Cette semaine dans Lysistrata on vous parle de précaution. Face à ceux qui agressent, face aux mots que l'on emploie, face à la planète, face à celles qui ont peur, face à notre lecture des événements et face aux enfants. Bonne lecture !
Certains plaignent ces "pauvres artistes à la carrière brisée" après une accusation d'agression sexuelle. Pourtant, ils sont nombreux à revenir plus ou moins sur le devant de la scène. On pense à Roméo Elvis qui vient de composer le nouvel hymne national belge alors même qu'il a reconnu avoir "utilisé ses mains de manière inappropriée sur quelqu’un" en 2020. On peut également penser à Michael Jackson qui, malgré des accusations d'attouchements sur des mineurs, se voit gratifié du biopic (trop attendu) cette année qui passe ses dernières sous-silences.

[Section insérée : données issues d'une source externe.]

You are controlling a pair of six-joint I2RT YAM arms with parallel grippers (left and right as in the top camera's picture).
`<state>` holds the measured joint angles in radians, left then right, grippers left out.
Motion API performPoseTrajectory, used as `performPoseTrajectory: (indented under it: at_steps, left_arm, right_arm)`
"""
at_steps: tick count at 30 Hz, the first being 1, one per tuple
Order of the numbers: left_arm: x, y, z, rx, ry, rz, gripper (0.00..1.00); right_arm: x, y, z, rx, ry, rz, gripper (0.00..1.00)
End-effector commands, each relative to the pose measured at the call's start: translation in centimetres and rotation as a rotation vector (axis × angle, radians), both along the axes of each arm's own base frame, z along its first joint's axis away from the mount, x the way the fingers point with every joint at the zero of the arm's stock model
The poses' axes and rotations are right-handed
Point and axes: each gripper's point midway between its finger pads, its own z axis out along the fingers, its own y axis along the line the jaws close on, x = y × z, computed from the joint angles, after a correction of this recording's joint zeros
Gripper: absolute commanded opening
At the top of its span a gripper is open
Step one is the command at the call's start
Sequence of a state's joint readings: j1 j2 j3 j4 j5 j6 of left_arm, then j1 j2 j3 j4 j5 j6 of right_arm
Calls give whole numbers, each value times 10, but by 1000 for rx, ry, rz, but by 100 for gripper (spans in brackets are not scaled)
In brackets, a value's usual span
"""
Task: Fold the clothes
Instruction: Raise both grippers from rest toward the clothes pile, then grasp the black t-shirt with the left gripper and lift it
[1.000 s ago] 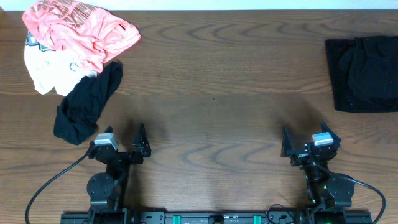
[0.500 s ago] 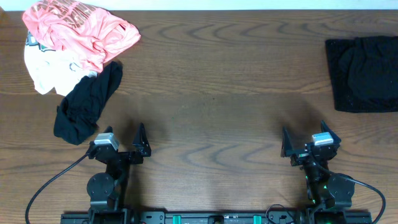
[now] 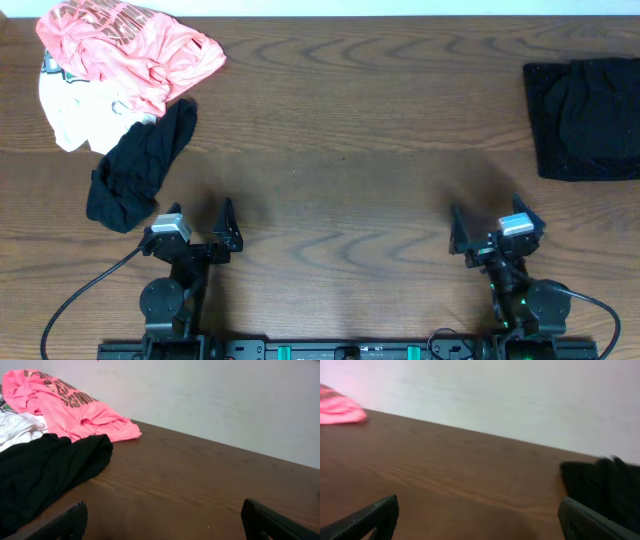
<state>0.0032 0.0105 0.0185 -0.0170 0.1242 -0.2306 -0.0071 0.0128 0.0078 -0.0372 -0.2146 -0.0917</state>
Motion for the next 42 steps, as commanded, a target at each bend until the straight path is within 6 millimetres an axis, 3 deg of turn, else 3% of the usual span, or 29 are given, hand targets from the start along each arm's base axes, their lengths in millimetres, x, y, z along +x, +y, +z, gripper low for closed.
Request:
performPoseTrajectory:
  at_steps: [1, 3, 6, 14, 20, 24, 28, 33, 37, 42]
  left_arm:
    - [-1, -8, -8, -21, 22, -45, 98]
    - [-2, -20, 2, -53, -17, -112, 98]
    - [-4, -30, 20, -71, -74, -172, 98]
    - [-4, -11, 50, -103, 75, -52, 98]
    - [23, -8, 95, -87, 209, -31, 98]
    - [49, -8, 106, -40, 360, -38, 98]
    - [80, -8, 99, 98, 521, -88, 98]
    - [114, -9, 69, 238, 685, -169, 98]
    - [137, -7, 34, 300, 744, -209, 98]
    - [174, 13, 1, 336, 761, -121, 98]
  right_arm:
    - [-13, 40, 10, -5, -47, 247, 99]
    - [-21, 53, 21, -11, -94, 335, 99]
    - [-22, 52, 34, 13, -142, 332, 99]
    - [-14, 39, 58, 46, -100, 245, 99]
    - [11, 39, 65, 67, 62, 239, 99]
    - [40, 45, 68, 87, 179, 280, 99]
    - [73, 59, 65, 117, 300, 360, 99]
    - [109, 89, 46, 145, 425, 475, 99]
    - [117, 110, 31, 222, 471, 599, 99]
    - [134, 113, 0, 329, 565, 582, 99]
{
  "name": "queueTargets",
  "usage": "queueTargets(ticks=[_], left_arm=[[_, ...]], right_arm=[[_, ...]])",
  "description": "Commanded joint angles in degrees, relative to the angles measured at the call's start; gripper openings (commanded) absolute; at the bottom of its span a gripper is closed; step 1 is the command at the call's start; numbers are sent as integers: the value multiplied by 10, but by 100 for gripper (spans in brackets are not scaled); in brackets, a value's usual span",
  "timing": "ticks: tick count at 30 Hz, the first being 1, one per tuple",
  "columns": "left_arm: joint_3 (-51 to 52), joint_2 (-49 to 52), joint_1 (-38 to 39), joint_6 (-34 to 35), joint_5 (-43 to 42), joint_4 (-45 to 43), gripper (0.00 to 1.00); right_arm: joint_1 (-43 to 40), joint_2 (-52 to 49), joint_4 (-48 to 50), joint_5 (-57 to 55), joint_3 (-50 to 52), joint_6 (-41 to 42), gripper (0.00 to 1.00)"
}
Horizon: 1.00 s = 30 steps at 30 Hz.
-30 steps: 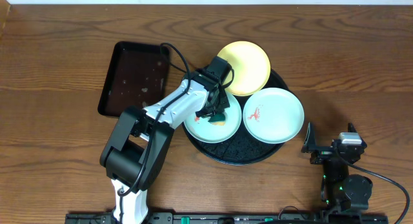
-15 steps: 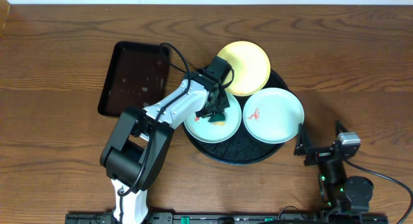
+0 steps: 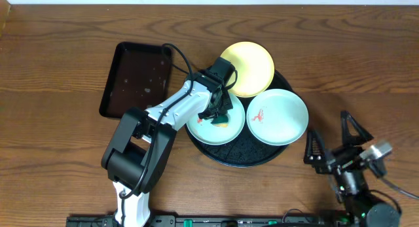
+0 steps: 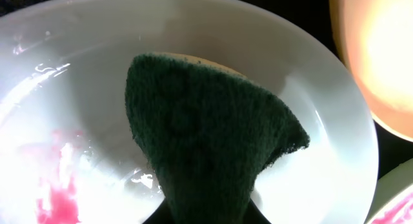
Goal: Clean dirty plates on tray and stack at the side
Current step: 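Move the right gripper to the right pale green plate's rim and grasp it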
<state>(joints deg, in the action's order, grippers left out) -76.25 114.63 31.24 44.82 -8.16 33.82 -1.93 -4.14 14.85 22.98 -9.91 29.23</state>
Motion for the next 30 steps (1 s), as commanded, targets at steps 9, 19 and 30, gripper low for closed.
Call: queueTargets(ticks=[9,19,30], left_arm=[[3,1,-1,1,12,1,14],[3,1,-1,1,12,1,14],[3,1,-1,1,12,1,14]], right_arm=[[5,-473,-466,129,-465,-251,99],[16,-723,-377,393,-548,-188,92],[164,-865,-478,-7,-593,-164,34]])
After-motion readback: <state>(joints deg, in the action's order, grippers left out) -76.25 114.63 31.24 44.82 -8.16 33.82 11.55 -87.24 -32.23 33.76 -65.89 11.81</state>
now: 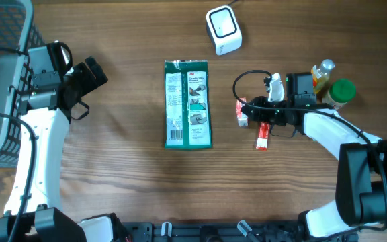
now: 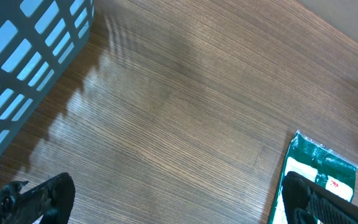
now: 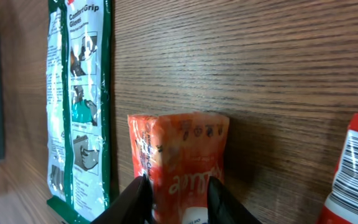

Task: Scan the item barcode
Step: 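Lower the Kleenex pack beside the red tube and open the gripper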

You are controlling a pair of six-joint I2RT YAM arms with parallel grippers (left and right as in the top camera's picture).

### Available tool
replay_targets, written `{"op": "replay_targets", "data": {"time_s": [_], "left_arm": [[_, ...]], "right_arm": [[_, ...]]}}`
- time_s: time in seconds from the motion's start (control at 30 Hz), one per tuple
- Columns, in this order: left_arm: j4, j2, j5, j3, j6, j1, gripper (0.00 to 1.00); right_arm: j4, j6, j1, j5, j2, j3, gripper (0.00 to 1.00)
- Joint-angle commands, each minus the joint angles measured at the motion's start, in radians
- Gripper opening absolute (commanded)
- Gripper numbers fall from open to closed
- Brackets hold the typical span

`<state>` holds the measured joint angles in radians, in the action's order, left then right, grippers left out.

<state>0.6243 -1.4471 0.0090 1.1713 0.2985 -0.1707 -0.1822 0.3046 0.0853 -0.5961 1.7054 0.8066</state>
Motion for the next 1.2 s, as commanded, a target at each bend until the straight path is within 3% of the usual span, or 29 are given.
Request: {"op": "replay_targets", "data": {"time_s": [0.0,0.2,0.37,0.97,1.17], "left_arm": [[-0.003,0.005,0.004,0.01,0.009,-0.004,1.0],[-0.003,0.005,0.004,0.01,0.009,-0.004,1.0],[-0.003,0.005,0.004,0.01,0.009,-0.004,1.0],[-0.003,0.005,0.004,0.01,0.009,-0.004,1.0],[-0.003,0.005,0.004,0.01,0.009,-0.004,1.0]], "right_arm": [[-0.002,-0.014,0.003,0.064,0.01,-0.01,0.35],[-0.004,-0.015,-0.004,0.065,0.009,-0.003,0.48],[-0.007,-0.017,-0.004,0.066,0.009,0.004,0.53],[-0.095,-0.047,-0.004,0.155,-0.066,0.058,0.56],[-0.265,-0.094,-0.003,0.154,-0.133,0.246,0.59]]}}
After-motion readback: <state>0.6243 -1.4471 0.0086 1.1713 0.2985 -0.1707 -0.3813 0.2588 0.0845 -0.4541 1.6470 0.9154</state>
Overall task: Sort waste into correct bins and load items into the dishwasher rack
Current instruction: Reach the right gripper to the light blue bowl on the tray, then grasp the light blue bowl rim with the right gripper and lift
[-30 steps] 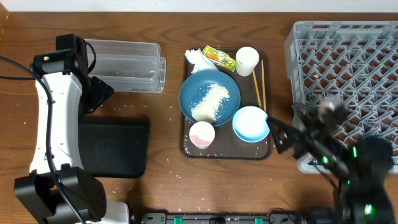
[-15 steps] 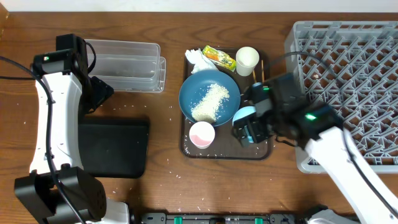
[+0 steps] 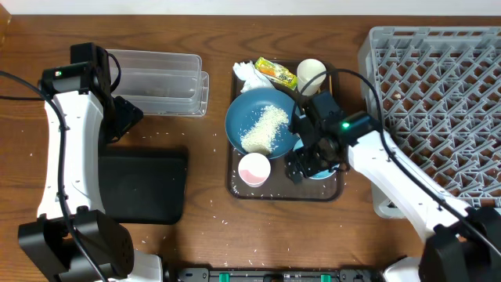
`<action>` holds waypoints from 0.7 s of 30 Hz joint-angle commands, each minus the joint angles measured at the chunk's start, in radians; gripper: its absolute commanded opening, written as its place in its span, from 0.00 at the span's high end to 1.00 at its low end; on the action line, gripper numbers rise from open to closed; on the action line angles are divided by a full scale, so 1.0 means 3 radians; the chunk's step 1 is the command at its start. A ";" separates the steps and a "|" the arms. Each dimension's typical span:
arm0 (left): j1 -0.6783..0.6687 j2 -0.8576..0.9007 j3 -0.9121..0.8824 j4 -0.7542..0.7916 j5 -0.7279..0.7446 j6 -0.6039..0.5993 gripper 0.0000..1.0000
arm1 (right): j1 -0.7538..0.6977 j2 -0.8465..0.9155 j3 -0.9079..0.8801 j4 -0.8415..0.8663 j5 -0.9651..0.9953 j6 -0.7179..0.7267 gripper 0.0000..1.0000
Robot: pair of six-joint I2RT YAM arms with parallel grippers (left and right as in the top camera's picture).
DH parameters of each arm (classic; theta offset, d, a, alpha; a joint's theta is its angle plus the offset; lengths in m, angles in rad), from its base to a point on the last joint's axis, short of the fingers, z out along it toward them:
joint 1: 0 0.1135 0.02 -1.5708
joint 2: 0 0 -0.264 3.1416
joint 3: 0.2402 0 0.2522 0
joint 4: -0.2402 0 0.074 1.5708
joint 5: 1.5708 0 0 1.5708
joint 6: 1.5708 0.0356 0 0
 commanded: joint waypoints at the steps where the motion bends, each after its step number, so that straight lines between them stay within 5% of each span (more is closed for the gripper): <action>1: 0.0013 -0.0055 -0.0008 -0.0019 -0.0017 0.0022 0.02 | 0.0024 0.0121 0.0058 0.0090 0.0039 0.0067 0.30; 3: 0.0013 -0.0055 -0.0008 -0.0019 -0.0017 0.0022 0.02 | 0.0024 0.0202 0.0058 0.0126 0.0228 0.0273 0.40; 21: 0.0013 -0.0055 -0.0008 -0.0018 -0.0017 0.0022 0.02 | 0.0066 0.0608 0.0058 0.0207 0.0357 0.0726 0.46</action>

Un dernier exemple pour la route ? Patrick Bruel, père de la "bruelmania" démarre une tournée internationale mi-juin, alors même que huit plaintes ont été déposées contre lui. Vous n'avez pas les mots face à cette impunité ? Une petite perte d'espoir ? C'est normal, nous aussi. Mais ça, c'était avant de voir que la pétition demandant l'annulation de sa tournée du collectif Salon Féministe a déjà récolté plus de 10 000 signatures. Dans sa pétition, le collectif rappelle que Patrick Bruel est "bien sûr présumé innocent". Mais la présomption d'innocence n'est pas l'enjeu du débat.

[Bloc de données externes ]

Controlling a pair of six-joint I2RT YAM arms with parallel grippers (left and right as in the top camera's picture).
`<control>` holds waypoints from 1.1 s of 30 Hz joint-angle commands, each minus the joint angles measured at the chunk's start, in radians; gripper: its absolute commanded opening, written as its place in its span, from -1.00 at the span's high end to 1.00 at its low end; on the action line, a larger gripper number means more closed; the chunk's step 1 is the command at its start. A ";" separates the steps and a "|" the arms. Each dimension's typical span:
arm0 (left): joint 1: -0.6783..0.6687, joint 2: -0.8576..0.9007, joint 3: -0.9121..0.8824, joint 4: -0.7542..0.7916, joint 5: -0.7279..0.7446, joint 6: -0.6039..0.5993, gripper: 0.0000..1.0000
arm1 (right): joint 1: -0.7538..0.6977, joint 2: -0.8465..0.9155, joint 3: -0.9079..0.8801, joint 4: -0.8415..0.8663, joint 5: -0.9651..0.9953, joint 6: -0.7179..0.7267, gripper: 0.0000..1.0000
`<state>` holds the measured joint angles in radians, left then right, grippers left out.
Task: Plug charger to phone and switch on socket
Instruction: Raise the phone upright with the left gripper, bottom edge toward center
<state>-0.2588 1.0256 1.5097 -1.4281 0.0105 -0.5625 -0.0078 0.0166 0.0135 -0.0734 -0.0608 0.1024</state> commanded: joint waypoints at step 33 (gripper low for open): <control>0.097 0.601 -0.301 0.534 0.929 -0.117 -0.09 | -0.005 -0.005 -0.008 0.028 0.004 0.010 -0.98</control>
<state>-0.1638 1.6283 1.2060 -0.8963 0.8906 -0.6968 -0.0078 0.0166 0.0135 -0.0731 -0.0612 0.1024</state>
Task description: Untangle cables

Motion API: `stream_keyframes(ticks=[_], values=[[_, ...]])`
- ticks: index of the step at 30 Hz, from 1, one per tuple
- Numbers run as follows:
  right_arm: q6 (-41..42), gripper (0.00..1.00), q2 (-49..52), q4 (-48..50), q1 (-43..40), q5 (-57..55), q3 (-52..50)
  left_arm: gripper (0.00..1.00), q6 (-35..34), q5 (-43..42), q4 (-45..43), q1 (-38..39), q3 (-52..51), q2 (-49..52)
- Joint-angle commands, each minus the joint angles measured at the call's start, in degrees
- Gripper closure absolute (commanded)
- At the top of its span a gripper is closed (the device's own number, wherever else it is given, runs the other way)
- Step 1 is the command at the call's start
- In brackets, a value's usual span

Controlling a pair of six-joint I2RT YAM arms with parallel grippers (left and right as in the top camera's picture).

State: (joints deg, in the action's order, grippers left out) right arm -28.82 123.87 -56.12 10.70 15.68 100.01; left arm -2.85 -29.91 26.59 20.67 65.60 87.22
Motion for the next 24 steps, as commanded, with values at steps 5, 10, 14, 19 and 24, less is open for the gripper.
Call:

Il s'agit bien du principe de précaution. C'est-à-dire le fait de prévenir les risques pour l'environnement ou la santé, même en l'absence de certitude scientifique sur leur gravité ou probabilité. Pour reprendre les mots de METOOINDUSTRIE : "En attendant que la justice fasse son travail cet agresseur potentiel ne doit plus pouvoir mettre en danger d'autres personnes." Et pour arrêter toute tentative de "oui mais...", sachez que cette demande est loin d'être irréaliste. Des artistes comme Lomepal ont déjà été déprogrammés par "simple" précaution. On espère que cette pétition sera entendue.